*Directions:* Would you reproduce exactly the lines below from the one holding "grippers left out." through the one holding "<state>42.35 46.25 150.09", inclusive, and no others?

[Data extracted from a collection]

::::::

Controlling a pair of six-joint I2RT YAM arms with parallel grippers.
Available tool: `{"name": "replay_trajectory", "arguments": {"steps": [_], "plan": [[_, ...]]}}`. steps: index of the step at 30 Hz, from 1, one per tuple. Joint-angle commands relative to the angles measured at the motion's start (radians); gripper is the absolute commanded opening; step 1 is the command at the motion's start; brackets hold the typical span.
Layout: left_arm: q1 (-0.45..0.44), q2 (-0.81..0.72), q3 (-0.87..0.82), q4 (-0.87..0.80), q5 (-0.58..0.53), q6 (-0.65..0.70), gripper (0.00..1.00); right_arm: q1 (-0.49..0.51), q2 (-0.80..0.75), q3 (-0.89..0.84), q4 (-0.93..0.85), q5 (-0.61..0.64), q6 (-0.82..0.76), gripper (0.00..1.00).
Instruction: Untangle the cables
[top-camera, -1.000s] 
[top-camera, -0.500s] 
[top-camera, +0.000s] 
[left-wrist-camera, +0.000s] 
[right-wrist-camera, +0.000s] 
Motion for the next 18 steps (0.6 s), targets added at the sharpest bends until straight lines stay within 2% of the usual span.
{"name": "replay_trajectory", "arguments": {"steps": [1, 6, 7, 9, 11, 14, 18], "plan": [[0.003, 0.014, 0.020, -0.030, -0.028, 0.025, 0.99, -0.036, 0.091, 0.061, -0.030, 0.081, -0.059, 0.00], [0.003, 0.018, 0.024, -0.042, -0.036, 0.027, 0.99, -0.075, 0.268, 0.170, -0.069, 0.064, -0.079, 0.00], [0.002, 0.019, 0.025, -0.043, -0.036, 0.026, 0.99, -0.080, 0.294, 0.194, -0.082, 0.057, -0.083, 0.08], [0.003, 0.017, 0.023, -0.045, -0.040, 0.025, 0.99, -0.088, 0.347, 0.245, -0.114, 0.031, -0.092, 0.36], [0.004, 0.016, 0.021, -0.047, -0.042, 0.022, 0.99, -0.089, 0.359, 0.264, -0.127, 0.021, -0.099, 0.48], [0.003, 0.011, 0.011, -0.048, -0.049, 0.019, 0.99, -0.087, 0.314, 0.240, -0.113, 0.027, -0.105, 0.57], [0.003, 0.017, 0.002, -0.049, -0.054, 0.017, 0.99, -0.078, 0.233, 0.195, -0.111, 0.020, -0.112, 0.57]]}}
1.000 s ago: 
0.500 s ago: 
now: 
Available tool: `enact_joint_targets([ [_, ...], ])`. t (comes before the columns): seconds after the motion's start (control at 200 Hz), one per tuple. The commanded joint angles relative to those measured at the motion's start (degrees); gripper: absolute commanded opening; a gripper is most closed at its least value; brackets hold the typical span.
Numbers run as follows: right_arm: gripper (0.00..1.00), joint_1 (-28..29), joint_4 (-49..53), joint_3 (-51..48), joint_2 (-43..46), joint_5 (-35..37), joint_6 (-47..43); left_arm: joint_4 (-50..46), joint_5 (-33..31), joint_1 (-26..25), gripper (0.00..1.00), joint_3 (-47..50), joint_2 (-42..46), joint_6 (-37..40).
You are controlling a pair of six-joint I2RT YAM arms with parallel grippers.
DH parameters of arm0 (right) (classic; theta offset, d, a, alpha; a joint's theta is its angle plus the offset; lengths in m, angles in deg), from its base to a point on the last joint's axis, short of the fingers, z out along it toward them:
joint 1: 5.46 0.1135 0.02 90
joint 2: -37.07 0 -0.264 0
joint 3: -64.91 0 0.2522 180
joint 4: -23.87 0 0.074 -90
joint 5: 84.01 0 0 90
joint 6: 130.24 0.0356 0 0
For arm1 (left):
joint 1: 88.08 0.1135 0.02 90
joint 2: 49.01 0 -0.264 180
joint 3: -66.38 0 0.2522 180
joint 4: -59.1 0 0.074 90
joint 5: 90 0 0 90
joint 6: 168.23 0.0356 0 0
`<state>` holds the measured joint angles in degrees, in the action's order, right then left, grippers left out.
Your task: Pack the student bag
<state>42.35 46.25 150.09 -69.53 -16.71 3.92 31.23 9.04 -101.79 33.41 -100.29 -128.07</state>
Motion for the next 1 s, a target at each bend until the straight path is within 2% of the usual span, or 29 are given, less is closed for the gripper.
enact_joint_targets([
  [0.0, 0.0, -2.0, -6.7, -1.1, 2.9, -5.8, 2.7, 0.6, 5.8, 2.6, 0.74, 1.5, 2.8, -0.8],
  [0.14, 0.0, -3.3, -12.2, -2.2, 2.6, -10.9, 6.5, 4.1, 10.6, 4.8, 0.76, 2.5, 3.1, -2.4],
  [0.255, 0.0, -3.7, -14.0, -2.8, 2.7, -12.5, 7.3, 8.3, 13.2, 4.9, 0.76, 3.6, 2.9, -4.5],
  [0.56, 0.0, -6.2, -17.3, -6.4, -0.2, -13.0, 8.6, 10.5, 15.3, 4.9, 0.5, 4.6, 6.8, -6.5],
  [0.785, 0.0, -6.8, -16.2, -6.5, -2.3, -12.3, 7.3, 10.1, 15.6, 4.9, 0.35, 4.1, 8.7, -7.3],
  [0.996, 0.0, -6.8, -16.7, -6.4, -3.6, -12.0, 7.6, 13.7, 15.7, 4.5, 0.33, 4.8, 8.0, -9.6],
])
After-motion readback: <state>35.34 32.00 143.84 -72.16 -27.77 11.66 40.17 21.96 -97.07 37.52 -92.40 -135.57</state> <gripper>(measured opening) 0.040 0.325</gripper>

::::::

*Your response:*
`<state>` holds the measured joint angles in degrees, in the action's order, right then left, grippers left out.
Your task: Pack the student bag
<state>42.35 46.25 150.09 -69.53 -16.71 3.92 31.23 9.04 -101.79 33.41 -100.29 -128.07</state>

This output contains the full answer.